Abstract
DNA-encoded library (DEL) technology has become a powerful tool in modern drug discovery. Fully harnessing its potential requires the use of advanced computational methodologies, which are often available only through proprietary software. This limitation restricts flexibility and accessibility for academic researchers and small biotech companies, hindering the growth of the technology. Here, we present DELi, an open-source DEL informatics platform designed for library design, NGS decoding and calling, and enrichment analysis. To showcase its capabilities, we used DELi to design an in-house custom library (UNC-DEL006), a benzimidazole-based DEL, and performed proof-of-concept selection experiments against Bromodomain-containing Protein 4 (BRD4). The DELi decoding and analysis modules identified top-performing compounds, leading to the off-DNA synthesis of UNC 002–080, which was confirmed as a nanomolar BRD4 binder via isothermal titration calorimetry (ITC). In contrast, a chemically similar compound not prioritized by DELi, UNC 002–083, showed no measurable binding. These results demonstrate DELi as an effective tool for DEL design and analysis. Further, its open-source nature will promote ongoing development and contributions from the DEL community to expand its applications and capabilities.
Graphical Abstract

Introduction
Drug discovery is a complex and costly process, with development often exceeding $1 billion and taking over a decade to bring a drug to market1. Technologies that enhance efficiency while reducing costs are essential to accelerating therapeutic development. High-throughput screening (HTS) has been a long-standing approach to speed up their stages of hit discovery, but its one-compound, one-well format is resource-intensive. To address this limitation, extensive work has gone into developing display technologies such as phage display and mRNA display to enable screening of millions to billions of compounds in a single tube2. However, these approaches are peptide-based and limited to natural and some unnatural amino acids3, limiting the diversity of flexibility of screening libraries. DNA-Encoded Libraries (DEL) has recently become a popular approach to still enable rapid screening of billion sized libraries, while allowing for the use of more drug like small molecules, significantly expanding chemical diversity for display technologies.

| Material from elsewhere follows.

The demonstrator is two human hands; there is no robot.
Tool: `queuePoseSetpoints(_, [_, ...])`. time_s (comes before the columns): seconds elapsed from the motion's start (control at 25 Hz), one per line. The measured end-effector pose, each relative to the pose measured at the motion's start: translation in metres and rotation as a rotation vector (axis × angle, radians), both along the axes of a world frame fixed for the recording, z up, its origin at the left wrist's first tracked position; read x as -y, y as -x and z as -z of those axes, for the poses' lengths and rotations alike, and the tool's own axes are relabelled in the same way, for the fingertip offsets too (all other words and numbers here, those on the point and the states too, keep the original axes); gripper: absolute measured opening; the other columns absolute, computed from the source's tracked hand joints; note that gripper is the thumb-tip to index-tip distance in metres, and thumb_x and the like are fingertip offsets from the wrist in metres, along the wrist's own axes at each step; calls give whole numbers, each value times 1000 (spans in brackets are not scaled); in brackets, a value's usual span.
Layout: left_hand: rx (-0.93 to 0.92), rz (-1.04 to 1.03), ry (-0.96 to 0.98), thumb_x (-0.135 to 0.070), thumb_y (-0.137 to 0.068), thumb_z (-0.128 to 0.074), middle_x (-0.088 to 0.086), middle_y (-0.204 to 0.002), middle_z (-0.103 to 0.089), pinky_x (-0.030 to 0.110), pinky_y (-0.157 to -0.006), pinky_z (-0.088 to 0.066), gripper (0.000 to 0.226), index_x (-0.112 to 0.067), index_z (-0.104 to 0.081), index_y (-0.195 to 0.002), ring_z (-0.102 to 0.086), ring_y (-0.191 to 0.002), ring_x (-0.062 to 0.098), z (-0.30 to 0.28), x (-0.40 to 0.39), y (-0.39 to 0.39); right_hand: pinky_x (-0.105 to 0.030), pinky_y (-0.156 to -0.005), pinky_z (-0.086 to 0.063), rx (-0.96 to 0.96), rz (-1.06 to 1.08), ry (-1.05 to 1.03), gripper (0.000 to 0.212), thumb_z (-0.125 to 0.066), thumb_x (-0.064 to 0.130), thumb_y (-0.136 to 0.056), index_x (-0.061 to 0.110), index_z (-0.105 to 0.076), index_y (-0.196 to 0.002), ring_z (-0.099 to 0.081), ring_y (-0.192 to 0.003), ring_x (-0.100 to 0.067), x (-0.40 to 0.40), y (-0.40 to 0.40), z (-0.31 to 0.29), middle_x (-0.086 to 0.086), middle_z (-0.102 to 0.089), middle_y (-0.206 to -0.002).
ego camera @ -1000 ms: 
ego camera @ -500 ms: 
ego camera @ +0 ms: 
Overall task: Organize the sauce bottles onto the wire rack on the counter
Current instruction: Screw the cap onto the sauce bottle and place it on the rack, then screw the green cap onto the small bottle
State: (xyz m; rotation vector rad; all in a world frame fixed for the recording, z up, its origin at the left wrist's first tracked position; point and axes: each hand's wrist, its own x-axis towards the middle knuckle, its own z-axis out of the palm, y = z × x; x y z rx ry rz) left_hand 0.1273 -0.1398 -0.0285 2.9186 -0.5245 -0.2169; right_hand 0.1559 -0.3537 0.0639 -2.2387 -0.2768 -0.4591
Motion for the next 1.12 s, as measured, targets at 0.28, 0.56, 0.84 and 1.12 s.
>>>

Since its inception in the 1990s4, DEL technology has advanced rapidly, leading to the discovery of potent and selective compounds for challenging targets such as GPCRs and epigenetic readers5. The commercialization of DELs by companies like WuXi, HitGen, and Charles River Laboratories has made screening billions to trillions sized DELs widely accessible6. However, while screening is streamlined, data analysis remains a major challenge. DEL selection results are complex, requiring expertise in chemistry and structure-activity relationships (SAR) to distinguish meaningful hits from artifacts. Despite the growing adoption of DELs, the lack of open-source computational tools for data analysis limits accessibility, creating barriers for researchers and small biotech companies looking to leverage the technology effectively.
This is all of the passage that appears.